■ The problem: Find every line in the records below that holds the word "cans", and copy each one.

■ Data records:
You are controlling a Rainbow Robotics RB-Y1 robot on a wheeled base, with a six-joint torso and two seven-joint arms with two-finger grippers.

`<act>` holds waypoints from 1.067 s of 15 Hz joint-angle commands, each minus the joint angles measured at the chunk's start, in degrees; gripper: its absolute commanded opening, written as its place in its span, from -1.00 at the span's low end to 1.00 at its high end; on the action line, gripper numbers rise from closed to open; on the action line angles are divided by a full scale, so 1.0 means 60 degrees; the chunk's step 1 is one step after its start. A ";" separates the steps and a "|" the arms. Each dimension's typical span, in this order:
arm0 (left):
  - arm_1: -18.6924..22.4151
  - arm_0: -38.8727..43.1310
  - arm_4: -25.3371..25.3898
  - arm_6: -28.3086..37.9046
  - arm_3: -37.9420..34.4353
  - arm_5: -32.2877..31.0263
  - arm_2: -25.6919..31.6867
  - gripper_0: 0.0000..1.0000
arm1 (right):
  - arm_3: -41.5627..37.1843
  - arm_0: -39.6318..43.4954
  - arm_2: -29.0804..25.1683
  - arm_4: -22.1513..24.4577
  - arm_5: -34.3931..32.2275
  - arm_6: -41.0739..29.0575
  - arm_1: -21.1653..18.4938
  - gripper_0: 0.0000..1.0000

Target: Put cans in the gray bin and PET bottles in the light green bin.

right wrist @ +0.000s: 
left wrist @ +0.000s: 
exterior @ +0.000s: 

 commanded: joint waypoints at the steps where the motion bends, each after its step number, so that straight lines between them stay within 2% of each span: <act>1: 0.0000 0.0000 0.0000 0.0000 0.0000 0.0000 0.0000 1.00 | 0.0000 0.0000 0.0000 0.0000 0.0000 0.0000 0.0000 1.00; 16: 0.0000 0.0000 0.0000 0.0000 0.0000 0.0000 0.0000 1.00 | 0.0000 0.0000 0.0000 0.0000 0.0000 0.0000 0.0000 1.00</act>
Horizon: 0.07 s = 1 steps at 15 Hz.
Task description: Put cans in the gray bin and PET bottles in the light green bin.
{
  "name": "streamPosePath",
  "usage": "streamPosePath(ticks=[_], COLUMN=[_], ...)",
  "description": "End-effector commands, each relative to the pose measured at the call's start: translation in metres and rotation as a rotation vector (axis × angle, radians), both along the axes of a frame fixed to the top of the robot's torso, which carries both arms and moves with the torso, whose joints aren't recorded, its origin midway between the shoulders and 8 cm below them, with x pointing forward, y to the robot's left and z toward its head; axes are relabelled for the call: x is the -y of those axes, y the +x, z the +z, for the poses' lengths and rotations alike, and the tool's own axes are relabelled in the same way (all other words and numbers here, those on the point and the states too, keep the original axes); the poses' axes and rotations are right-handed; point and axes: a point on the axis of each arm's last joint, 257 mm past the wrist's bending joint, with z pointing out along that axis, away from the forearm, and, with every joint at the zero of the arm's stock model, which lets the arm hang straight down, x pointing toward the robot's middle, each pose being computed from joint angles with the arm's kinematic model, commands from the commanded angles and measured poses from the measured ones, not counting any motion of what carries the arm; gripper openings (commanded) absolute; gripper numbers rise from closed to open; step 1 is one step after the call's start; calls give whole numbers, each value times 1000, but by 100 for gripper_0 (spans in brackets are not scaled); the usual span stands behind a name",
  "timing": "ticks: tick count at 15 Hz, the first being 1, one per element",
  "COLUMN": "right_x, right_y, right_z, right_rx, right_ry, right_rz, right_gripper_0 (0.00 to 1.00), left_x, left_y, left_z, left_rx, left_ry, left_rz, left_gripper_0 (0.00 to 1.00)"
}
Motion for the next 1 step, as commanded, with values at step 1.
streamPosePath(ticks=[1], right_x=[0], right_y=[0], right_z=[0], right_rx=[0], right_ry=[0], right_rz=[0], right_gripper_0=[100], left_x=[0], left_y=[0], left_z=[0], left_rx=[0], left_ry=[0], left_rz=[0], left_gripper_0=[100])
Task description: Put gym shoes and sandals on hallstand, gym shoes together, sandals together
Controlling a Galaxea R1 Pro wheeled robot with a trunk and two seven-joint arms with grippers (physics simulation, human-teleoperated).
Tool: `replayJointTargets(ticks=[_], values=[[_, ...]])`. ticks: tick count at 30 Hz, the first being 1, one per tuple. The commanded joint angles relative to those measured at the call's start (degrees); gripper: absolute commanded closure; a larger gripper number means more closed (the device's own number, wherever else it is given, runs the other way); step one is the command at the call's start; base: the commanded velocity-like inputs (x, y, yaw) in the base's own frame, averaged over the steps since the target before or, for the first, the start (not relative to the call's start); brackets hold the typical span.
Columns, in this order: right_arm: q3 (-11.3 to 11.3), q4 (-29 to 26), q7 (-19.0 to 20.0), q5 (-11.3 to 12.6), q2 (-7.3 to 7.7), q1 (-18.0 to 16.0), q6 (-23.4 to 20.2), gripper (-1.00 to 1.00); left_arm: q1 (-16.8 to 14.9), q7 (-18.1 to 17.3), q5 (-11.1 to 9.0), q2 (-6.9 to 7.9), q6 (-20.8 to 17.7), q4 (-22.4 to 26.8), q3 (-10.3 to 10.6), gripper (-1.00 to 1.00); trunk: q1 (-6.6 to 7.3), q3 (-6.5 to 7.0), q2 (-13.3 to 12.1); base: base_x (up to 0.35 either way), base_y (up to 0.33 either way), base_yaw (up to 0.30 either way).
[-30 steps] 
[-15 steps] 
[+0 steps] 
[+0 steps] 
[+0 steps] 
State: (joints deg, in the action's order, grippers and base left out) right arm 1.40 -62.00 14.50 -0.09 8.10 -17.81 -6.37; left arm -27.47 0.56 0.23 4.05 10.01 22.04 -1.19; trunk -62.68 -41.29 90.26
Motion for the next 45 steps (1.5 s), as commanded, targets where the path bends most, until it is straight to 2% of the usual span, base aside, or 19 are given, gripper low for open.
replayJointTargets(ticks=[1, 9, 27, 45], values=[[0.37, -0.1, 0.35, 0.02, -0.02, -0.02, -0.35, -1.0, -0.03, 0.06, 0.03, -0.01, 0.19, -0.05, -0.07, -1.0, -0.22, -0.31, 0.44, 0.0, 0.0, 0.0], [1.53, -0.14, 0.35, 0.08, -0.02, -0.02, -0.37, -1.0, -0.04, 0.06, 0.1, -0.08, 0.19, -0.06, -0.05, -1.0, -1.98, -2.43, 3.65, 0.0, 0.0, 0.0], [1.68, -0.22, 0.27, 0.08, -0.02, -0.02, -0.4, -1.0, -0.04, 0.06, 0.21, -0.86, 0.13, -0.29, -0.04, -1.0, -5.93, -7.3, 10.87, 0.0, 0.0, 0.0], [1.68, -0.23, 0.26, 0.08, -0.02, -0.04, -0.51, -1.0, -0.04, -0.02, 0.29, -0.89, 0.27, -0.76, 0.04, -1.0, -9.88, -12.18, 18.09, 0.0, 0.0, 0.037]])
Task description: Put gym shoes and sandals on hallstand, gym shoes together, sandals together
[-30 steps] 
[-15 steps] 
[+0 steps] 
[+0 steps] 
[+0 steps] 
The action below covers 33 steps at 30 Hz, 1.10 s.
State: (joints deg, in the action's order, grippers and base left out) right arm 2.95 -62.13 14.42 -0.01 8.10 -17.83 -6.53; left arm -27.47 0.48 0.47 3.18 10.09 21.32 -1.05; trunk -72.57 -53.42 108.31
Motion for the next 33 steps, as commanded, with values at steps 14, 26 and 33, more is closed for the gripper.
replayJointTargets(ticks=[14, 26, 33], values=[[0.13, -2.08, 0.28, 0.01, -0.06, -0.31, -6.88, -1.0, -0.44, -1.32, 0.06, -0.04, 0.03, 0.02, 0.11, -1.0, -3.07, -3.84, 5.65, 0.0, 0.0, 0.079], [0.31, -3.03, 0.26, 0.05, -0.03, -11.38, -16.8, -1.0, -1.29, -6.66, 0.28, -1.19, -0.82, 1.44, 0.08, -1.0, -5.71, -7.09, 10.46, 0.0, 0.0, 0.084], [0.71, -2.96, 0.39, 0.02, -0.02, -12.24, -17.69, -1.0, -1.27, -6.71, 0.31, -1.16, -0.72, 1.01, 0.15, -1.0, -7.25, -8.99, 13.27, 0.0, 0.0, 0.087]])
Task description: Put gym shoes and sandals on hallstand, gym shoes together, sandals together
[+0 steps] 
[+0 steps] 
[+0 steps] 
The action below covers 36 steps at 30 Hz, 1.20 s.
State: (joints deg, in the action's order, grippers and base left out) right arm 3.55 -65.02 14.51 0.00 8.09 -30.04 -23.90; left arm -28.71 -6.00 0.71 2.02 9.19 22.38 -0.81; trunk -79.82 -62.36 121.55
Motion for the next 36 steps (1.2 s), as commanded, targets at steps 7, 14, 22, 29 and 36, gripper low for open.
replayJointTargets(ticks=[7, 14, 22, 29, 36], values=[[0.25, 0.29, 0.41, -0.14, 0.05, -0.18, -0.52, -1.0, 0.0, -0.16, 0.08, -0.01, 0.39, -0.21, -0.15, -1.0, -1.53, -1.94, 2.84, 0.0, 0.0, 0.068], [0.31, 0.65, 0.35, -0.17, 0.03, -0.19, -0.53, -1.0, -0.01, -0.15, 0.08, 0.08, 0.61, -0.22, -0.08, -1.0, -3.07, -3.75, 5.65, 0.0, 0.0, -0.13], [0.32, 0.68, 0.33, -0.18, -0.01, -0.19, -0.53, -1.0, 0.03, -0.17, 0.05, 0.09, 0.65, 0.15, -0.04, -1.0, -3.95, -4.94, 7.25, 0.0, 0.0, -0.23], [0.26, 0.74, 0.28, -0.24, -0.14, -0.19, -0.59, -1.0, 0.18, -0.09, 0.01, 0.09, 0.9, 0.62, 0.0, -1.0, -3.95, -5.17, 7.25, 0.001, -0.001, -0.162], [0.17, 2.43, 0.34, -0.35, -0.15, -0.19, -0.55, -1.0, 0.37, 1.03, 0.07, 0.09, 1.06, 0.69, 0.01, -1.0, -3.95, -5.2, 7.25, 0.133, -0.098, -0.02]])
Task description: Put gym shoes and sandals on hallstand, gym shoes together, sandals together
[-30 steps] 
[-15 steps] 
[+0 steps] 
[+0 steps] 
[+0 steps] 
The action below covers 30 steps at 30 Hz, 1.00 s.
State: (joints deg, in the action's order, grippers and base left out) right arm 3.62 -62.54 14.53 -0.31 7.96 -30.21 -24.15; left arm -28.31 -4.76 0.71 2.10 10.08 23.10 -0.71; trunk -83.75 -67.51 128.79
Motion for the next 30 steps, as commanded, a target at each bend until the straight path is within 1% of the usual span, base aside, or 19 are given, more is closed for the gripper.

■ Response to the task:
Target: Put cans in the gray bin and PET bottles in the light green bin.
Task description: Put cans in the gray bin and PET bottles in the light green bin.

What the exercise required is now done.